Había soñado con un poder mayor que el arrebatado a Elio Sejano, pero ahora su influencia sobre el emperador disminuía a ojos vista y la capacidad de chantaje de las cohortes pretorianas era cada vez más superflua. Y su mujer, Enia, no paraba de lamentarse:

– Después de todo lo que hemos hecho, ya no cuento nada…

– ¡El emperador necesita una emperatriz, no una puta! -acabó por replicar. Y añadió que ni siquiera había sido capaz de hacer bien eso, pues el emperador pasaba por delante de ella como por delante de una pared.

Todavía más irritado, y de forma harto visible, estaba el ya muy influyente senador junio Silano, suegro imperial durante apenas dieciocho meses, que se sentía transformado de día en día en un intruso y asediado por el escarnio de los adversarios. Cada vez con más frecuencia -él que solo era ya el impotente portavoz de los preocupados optimates-, sus consejos eran desoídos por el emperador. «He tenido que tomar otra decisión», le decía, sonriendo. El emperador, por su parte, lo veía como un antiguo siervo de Tiberio, quizá un cómplice, e instintivamente lo odiaba.

También vivía días inquietantes la soberbia estirpe de los Pisones, los herederos de Cneo Calpurnio Pisón. «Los expertos en venenos», susurraba la gente al verlos pasar. Y si el pueblo no lo olvidaba, todavía había menos esperanzas de que lo olvidase el emperador.

De modo que cuando, a finales de aquel primer prodigioso año, Cayo César cayó repentinamente enfermo -y era la primera vez en su vida- de unas «fiebres» que los médicos no conseguían identificar, todos estos estuvieron pendientes de su enfermedad, porque, si él moría, el juego del poder volvía a abrirse.
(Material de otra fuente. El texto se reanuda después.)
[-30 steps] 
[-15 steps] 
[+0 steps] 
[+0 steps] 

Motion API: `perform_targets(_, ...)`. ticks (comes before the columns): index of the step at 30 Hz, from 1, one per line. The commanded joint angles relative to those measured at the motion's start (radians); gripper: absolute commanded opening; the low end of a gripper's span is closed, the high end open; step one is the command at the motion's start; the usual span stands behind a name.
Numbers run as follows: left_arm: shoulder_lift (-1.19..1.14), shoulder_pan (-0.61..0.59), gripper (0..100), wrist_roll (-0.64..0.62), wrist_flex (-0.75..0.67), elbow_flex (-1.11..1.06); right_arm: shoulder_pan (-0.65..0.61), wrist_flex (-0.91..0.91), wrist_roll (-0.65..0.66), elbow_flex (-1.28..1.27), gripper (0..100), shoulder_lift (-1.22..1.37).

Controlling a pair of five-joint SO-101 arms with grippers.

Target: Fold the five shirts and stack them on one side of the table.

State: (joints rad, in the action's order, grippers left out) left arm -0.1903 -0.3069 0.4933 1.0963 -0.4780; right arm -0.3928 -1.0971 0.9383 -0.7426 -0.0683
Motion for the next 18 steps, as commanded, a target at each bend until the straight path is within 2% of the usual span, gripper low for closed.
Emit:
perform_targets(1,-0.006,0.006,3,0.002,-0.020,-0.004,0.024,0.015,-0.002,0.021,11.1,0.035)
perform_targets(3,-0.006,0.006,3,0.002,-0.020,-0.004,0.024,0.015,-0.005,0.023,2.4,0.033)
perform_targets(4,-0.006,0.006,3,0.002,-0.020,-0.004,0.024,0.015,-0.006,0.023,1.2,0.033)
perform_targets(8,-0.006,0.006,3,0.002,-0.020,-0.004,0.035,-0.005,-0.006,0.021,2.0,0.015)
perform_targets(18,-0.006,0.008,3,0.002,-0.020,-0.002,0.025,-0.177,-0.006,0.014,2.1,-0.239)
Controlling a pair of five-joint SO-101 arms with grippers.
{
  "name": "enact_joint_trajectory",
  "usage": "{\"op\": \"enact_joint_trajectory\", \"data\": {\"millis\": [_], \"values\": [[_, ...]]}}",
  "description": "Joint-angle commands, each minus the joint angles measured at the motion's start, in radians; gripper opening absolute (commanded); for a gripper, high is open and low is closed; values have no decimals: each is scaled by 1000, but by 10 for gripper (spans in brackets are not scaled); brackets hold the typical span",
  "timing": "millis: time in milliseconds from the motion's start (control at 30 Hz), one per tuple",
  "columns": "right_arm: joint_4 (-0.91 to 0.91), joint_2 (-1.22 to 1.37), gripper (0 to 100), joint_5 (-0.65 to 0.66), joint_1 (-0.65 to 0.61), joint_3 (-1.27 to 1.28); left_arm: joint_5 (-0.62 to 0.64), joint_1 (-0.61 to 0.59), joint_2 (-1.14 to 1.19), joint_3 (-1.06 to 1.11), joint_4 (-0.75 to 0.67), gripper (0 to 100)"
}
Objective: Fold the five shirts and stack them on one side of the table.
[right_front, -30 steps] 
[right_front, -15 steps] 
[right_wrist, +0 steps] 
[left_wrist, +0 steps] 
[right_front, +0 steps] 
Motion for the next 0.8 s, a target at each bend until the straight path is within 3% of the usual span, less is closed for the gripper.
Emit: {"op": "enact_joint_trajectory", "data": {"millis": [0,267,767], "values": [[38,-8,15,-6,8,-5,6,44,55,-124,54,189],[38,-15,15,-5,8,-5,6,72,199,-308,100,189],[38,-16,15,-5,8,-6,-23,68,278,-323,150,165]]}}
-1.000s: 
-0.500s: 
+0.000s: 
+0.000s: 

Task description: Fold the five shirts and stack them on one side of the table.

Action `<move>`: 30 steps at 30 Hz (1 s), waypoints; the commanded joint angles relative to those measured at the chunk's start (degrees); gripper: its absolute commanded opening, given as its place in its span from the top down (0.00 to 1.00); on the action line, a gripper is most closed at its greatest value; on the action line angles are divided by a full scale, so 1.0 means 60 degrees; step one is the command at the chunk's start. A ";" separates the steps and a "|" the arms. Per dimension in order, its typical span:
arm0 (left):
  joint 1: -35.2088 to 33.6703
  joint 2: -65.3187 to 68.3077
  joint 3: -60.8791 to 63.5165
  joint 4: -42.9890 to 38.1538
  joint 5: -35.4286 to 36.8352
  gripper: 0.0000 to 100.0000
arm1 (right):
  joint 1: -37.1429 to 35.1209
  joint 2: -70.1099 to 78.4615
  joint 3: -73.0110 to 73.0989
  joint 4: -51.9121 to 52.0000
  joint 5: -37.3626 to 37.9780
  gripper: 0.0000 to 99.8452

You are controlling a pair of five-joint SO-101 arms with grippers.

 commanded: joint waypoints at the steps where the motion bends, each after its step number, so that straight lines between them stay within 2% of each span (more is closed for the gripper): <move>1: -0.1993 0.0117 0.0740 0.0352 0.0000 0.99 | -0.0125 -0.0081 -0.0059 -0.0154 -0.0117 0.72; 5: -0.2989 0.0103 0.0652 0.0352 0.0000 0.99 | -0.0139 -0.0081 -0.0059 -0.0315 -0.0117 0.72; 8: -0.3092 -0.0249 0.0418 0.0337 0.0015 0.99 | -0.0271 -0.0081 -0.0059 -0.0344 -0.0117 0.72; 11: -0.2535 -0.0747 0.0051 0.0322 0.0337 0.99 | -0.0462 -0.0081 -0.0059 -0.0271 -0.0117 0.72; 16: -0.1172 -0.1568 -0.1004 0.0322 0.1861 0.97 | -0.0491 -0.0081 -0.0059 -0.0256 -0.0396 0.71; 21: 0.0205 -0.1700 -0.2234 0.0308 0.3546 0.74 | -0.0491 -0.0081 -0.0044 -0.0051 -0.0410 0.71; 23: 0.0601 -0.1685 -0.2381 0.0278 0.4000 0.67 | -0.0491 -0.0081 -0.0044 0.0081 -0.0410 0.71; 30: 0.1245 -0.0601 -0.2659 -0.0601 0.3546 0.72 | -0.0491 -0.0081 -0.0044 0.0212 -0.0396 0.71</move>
Pero él se recuperó de la fiebre y al abrir los ojos vio a su lado, pálida por la preocupación, a su queridísima hermana Drusila, que, liberada del odioso matrimonio con Casio Longino, se había casado por amor con un descendiente de los Lépidos, familia de triunviros. Drusila era frágil, no tenía aún veinte años.

– He soñado -le dijo él- que eras reina de Egipto conmigo, como era costumbre entre los phar-haoui. Te había dado el uraeus imperial.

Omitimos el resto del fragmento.